Summary
This study assessed the use of portable spectrometry techniques (pXRF and DRIFT-MIR) paired with machine learning algorithms as a scalable, cost-effective approach for comprehensive nutrient characterisation of organic amendments. Both forest regression and extreme gradient boosting demonstrated similar capabilities in estimating nutrient concentrations, with pXRF showing particular utility for detecting both nutrients and contaminants. The findings suggest that this integrated methodology could provide rapid quality assessment and nutrient profiling systems suitable for field-scale deployment.
UK applicability
This methodology could support UK organic farming operations and compost quality assurance schemes by enabling rapid, non-destructive nutrient analysis of locally produced amendments.
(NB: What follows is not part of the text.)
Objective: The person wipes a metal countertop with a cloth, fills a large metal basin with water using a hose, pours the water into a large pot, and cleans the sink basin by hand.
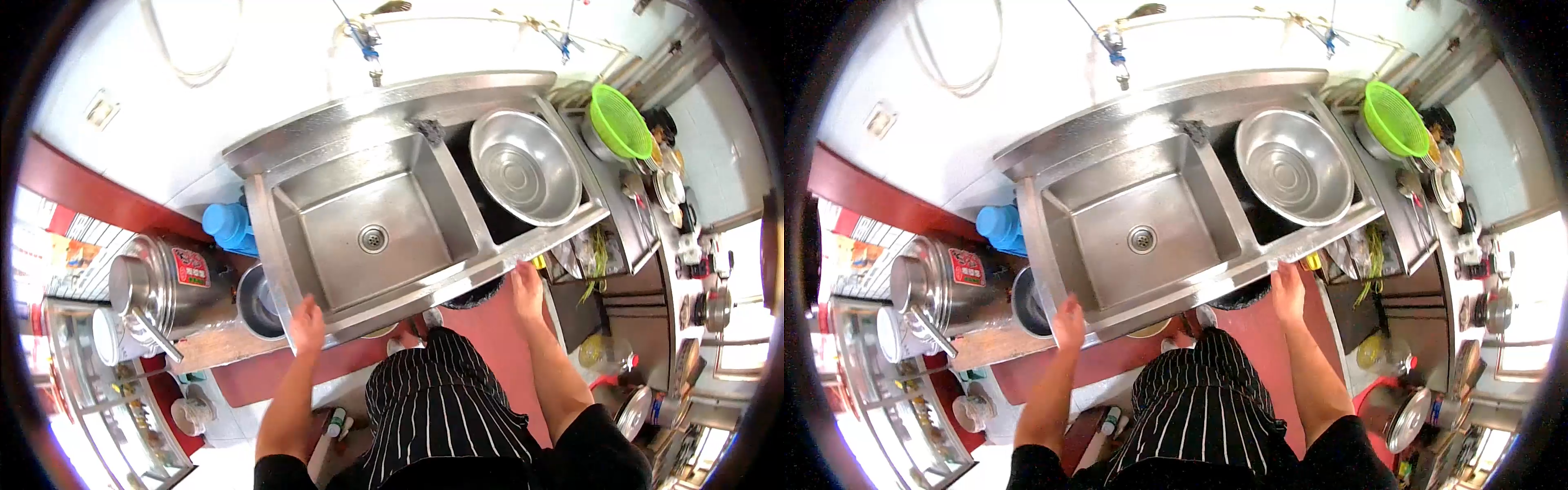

The technique's cost-effectiveness and portability align with UK smallholder and regenerative farming interests in soil amendment monitoring.
Key measures
Concentrations of carbon, nitrogen, macro- and micronutrient elements; model accuracy via cross-validation; suitability of pXRF versus DRIFT-MIR for nutrient and contaminant estimation
Outcomes reported
The study evaluated portable X-ray fluorescence (pXRF) and Diffuse Reflectance Fourier Transformed Mid-Infrared (DRIFT-MIR) spectroscopy combined with machine learning algorithms to quantify macro- and micronutrient concentrations in organic amendments. Both forest regression and extreme gradient boosting methods were assessed for their ability to estimate nutrient and contaminant profiles with generalizable accuracy.